- **TASK ITEM**
On every line of the listing, check for "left"; copy the lines that have it.

━━━

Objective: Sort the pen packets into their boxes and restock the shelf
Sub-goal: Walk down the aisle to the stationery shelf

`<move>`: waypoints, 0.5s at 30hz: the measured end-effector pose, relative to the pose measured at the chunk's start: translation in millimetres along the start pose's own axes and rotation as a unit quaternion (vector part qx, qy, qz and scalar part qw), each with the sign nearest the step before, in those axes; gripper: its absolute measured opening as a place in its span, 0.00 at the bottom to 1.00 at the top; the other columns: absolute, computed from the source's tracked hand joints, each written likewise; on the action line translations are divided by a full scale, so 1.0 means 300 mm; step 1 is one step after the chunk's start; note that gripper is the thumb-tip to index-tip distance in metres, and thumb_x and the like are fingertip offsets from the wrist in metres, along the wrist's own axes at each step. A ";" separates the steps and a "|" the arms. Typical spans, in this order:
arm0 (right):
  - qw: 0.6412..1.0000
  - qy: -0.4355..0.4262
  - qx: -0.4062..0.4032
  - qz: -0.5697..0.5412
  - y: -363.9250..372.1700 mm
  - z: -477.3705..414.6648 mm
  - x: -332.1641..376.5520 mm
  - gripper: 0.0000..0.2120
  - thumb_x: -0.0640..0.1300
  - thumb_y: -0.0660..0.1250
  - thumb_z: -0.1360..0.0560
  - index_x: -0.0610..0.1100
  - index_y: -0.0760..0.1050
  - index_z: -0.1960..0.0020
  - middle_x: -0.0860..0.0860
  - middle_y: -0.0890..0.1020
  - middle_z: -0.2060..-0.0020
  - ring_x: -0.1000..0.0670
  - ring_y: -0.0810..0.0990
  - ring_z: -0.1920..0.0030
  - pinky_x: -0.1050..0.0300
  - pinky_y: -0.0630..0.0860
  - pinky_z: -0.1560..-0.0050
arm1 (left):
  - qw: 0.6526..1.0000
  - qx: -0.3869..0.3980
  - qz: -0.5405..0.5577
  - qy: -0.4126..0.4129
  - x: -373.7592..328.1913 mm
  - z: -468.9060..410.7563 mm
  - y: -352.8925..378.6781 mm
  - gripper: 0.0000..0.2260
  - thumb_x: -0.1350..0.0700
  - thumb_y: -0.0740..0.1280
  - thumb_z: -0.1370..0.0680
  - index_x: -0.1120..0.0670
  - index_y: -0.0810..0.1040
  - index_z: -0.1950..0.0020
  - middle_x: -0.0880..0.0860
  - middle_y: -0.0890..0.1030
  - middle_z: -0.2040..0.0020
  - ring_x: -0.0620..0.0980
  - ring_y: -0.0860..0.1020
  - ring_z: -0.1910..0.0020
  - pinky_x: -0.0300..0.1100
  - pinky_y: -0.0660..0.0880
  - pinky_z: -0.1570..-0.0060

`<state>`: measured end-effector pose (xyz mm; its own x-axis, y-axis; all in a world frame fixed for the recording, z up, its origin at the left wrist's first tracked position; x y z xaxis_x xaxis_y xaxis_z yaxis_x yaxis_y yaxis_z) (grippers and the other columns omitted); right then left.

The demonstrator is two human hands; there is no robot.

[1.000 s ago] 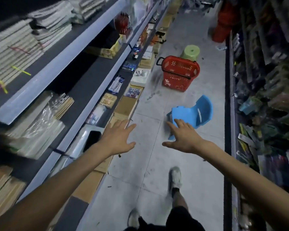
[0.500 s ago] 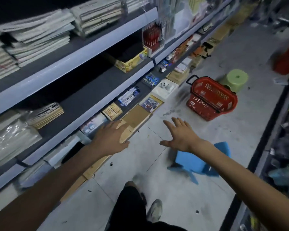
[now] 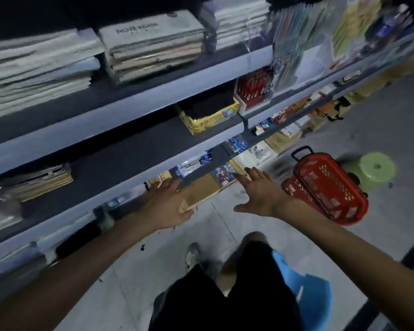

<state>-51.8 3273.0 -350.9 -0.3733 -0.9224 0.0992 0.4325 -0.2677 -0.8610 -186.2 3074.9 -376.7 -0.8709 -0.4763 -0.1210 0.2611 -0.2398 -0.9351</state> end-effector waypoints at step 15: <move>0.947 -0.306 -0.029 0.089 0.095 -0.567 -0.300 0.44 0.64 0.75 0.30 0.46 0.66 0.21 0.37 0.70 0.25 0.32 0.70 0.26 0.35 0.69 0.26 | 0.966 -0.108 0.081 -0.220 -0.084 -0.349 0.188 0.31 0.33 0.58 0.26 0.45 0.72 0.26 0.50 0.80 0.32 0.56 0.81 0.37 0.51 0.78 0.41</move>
<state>-145.4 3395.6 -469.3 0.2550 -0.9449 0.2052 0.3910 -0.0933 -0.9157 -193.0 3162.1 -461.4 -0.5524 -0.8177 -0.1617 0.2445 0.0265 -0.9693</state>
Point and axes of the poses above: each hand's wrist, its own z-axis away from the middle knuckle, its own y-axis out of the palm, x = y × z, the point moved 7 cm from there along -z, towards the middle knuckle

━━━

- **REPLY**
arm1 (left):
`<state>`: measured end-effector pose (xyz mm; its own x-axis, y-axis; all in a world frame fixed for the recording, z up, its origin at the left wrist's first tracked position; x y z xaxis_x xaxis_y xaxis_z yaxis_x yaxis_y yaxis_z) (grippers and the other columns omitted); right then left.

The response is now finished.